[Dataset entries]

______________________________

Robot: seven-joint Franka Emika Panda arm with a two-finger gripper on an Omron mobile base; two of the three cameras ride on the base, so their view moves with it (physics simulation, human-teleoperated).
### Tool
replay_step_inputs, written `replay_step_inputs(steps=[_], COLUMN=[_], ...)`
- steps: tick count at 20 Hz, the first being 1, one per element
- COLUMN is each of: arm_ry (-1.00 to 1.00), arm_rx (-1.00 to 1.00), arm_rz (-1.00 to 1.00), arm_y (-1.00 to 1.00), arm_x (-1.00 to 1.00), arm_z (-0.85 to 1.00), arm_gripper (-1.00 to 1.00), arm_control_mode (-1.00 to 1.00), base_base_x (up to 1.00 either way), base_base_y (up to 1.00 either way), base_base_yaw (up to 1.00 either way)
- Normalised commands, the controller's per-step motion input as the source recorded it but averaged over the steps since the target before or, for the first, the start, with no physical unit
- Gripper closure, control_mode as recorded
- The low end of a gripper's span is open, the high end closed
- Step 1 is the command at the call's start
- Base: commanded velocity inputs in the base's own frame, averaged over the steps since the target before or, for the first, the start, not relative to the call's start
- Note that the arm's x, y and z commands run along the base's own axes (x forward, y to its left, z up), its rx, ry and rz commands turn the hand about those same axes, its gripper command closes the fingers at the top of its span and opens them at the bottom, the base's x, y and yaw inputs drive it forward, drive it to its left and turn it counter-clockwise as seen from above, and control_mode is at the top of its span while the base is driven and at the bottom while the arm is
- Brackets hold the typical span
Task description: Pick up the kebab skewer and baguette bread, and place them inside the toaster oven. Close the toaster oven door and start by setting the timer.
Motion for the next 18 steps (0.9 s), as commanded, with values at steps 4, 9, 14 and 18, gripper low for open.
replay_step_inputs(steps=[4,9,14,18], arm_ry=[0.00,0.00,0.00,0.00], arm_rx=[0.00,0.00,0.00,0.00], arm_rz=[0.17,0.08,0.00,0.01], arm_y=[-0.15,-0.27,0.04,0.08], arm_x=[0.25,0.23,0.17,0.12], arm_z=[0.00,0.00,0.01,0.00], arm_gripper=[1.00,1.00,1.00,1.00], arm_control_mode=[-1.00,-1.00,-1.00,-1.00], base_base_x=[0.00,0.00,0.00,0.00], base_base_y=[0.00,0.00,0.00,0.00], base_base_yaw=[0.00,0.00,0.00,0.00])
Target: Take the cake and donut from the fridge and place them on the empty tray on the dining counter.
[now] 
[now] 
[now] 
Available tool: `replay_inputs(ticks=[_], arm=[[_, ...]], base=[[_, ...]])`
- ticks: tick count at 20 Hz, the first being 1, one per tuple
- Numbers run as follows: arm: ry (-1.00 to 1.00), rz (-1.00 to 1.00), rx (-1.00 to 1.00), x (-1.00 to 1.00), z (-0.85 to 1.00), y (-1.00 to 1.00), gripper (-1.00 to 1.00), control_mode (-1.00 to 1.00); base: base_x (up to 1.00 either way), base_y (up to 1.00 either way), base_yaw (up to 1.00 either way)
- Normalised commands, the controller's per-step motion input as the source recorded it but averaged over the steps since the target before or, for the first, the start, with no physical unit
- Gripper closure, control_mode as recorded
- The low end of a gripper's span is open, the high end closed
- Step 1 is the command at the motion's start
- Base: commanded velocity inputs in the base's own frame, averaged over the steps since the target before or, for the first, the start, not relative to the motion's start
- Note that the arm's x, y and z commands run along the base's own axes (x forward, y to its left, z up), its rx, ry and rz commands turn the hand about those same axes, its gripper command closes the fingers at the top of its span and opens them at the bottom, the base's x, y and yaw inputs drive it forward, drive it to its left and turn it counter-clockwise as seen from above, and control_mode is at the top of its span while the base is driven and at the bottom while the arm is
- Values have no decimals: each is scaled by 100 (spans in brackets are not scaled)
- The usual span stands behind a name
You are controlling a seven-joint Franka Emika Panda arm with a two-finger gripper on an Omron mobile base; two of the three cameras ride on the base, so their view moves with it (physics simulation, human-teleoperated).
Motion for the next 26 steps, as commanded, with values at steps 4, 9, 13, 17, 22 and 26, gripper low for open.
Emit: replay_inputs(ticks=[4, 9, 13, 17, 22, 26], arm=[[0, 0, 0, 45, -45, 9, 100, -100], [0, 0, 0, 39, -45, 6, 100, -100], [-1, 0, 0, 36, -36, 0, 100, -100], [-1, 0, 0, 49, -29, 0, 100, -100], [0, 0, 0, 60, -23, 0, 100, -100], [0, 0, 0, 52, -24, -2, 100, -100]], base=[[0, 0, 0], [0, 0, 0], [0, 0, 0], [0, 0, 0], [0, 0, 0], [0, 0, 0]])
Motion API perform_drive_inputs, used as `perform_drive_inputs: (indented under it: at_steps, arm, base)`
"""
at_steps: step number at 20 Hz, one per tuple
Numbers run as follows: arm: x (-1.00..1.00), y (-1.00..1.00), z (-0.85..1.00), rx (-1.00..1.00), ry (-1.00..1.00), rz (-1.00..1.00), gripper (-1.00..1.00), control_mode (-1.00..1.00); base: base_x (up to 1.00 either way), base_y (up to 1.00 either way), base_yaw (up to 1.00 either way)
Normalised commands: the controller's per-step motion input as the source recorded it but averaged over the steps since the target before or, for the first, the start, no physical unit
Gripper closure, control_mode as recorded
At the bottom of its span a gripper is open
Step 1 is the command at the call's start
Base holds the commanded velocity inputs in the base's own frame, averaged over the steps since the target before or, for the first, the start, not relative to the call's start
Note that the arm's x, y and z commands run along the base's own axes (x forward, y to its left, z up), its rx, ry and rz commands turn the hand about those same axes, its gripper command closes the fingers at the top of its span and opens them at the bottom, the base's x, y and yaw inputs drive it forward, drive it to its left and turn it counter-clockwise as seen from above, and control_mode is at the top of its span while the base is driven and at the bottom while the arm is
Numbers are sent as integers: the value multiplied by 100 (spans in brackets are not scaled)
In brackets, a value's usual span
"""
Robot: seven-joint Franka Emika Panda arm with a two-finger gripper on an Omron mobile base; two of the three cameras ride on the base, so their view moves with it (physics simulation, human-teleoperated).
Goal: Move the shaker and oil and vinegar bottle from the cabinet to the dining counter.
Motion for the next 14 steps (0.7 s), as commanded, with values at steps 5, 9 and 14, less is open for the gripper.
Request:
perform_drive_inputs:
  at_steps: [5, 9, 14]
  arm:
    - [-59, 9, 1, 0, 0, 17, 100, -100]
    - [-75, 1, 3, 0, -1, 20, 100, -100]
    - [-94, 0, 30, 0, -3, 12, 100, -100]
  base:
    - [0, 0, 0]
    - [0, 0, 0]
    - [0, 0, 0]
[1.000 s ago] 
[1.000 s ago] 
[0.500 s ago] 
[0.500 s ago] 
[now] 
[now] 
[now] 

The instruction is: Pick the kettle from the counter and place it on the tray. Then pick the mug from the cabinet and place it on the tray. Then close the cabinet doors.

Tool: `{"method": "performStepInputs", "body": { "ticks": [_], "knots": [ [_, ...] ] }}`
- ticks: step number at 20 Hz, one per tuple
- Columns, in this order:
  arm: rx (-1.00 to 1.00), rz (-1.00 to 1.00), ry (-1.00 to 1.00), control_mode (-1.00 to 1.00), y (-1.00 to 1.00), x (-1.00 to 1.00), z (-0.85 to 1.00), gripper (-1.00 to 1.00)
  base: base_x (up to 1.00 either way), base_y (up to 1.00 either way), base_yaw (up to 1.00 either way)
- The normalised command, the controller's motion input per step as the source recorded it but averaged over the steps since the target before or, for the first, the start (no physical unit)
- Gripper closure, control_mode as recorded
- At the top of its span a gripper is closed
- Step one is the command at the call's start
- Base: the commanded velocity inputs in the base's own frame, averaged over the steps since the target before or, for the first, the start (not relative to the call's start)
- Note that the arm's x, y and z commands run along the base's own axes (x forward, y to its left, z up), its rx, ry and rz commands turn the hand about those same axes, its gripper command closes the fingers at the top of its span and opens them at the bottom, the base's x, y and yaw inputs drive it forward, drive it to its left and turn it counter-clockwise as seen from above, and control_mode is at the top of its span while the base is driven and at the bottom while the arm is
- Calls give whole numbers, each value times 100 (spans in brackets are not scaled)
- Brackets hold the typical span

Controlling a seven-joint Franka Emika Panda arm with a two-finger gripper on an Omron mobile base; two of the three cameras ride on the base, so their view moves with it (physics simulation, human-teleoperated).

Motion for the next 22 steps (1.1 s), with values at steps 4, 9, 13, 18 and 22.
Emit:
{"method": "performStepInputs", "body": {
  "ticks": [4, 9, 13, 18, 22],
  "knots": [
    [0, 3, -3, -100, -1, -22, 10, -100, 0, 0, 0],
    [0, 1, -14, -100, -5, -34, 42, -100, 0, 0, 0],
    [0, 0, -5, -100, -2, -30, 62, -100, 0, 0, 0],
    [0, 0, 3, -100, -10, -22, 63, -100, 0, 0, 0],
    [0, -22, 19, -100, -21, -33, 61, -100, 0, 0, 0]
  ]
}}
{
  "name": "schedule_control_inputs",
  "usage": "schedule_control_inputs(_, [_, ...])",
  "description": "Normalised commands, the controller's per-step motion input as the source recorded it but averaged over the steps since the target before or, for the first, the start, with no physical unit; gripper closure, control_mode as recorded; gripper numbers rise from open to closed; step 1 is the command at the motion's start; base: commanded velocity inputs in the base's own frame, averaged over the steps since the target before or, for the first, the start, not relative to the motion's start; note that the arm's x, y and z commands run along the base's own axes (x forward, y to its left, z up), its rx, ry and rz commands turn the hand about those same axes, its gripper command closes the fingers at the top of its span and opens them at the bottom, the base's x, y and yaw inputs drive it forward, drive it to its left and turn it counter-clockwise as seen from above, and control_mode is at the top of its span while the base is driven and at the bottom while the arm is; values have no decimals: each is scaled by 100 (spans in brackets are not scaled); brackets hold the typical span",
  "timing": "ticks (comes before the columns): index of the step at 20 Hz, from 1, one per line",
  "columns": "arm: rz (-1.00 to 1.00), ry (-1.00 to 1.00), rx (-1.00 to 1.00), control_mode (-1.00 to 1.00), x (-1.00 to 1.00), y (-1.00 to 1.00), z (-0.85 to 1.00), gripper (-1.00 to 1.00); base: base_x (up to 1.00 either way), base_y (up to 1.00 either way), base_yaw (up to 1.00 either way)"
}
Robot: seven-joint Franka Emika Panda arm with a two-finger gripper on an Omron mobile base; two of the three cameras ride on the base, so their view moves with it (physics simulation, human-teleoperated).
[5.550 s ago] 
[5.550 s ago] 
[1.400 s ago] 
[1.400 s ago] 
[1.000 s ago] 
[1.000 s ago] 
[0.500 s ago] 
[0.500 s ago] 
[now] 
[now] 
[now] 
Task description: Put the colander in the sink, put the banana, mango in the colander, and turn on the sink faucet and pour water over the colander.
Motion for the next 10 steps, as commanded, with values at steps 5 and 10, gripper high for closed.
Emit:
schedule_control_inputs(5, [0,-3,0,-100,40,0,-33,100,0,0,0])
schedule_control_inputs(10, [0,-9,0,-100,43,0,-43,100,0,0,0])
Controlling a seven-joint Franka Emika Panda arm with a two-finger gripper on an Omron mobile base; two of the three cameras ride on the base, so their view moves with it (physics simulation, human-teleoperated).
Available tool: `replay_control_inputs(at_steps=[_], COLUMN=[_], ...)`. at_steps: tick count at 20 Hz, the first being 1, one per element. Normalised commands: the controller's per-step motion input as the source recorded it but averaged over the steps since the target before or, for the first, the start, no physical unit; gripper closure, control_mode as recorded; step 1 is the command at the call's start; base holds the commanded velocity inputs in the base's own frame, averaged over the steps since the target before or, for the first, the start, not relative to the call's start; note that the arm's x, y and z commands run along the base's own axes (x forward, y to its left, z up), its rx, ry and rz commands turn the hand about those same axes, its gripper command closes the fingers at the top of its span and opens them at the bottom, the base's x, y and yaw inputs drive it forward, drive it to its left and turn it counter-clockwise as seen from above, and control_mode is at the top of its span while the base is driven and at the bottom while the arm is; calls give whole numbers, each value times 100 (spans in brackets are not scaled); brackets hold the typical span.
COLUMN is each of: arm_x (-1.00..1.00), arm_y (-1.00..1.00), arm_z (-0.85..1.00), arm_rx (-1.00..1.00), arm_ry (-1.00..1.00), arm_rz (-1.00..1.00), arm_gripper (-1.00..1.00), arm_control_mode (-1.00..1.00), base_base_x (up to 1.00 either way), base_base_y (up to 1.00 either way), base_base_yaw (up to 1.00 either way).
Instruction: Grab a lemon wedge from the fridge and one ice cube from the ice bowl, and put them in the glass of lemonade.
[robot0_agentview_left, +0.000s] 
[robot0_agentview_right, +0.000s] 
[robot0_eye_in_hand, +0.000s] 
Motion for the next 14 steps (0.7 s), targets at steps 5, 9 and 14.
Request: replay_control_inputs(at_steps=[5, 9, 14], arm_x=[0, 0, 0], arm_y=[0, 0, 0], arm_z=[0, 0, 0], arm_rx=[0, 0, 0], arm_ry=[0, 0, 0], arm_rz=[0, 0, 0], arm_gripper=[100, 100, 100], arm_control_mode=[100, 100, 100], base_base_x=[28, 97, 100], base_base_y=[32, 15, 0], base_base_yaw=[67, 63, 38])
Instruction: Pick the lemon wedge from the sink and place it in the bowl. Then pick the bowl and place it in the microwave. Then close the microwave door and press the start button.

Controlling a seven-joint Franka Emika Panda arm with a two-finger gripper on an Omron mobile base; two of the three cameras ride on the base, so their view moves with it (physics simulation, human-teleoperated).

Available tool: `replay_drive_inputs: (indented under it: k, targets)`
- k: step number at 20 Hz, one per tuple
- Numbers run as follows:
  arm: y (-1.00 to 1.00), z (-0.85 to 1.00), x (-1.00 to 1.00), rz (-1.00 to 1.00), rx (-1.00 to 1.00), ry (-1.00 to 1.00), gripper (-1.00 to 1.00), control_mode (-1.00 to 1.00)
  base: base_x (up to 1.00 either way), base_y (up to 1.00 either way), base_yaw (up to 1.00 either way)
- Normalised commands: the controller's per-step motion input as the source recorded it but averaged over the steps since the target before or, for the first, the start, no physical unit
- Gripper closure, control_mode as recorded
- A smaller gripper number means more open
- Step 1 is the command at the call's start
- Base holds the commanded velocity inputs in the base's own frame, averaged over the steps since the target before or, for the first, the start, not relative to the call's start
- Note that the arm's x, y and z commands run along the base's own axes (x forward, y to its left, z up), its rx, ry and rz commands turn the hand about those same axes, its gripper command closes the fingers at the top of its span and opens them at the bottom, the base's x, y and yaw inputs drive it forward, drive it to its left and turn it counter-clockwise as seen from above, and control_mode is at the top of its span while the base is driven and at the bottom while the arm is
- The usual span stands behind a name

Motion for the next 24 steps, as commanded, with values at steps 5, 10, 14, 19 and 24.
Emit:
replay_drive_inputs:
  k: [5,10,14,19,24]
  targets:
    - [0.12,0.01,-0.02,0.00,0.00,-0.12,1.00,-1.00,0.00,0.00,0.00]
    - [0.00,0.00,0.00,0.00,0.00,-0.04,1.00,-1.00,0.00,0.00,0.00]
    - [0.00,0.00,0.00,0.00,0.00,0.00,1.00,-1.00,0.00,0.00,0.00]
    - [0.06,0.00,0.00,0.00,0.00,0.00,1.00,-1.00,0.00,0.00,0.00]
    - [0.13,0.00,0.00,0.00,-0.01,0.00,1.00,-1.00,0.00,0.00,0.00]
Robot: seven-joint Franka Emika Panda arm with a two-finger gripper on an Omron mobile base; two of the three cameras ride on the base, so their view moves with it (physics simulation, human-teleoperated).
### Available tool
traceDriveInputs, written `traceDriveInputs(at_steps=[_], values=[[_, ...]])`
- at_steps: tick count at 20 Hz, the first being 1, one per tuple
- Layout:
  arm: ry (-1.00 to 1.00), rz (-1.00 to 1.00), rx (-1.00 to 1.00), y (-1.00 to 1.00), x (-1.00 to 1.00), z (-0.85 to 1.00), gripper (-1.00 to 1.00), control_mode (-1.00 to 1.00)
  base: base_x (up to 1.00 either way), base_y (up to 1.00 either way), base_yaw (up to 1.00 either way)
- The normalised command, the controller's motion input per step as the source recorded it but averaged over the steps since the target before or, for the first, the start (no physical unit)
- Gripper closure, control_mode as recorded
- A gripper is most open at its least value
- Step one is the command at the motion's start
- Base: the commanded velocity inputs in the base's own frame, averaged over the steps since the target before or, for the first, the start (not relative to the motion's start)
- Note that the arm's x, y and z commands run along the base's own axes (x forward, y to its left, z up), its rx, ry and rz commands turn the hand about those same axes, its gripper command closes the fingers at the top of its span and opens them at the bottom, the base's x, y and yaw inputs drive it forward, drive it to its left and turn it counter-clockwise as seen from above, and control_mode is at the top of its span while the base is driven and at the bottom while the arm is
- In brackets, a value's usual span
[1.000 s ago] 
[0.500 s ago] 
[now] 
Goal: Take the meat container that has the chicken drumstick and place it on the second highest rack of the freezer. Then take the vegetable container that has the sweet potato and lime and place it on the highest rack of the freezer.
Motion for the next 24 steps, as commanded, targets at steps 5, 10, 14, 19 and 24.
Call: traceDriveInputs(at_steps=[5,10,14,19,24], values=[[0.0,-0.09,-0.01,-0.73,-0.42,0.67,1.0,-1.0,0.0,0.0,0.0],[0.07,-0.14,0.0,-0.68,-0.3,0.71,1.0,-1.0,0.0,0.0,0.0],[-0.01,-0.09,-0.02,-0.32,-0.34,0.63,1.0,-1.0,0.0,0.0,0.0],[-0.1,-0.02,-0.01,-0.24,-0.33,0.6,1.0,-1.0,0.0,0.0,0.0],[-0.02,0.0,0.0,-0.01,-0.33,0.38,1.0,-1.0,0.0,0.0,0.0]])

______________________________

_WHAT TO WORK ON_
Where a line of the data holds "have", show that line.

_SOLUTION FOR THIS PROBLEM_
- Values have no decimals: each is scaled by 100 (spans in brackets are not scaled)
  "description": "Normalised commands, the controller's per-step motion input as the source recorded it but averaged over the steps since the target before or, for the first, the start, with no physical unit; gripper closure, control_mode as recorded; gripper numbers rise from open to closed; step 1 is the command at the motion's start; base: commanded velocity inputs in the base's own frame, averaged over the steps since the target before or, for the first, the start, not relative to the motion's start; note that the arm's x, y and z commands run along the base's own axes (x forward, y to its left, z up), its rx, ry and rz commands turn the hand about those same axes, its gripper command closes the fingers at the top of its span and opens them at the bottom, the base's x, y and yaw inputs drive it forward, drive it to its left and turn it counter-clockwise as seen from above, and control_mode is at the top of its span while the base is driven and at the bottom while the arm is; values have no decimals: each is scaled by 100 (spans in brackets are not scaled); brackets hold the typical span",

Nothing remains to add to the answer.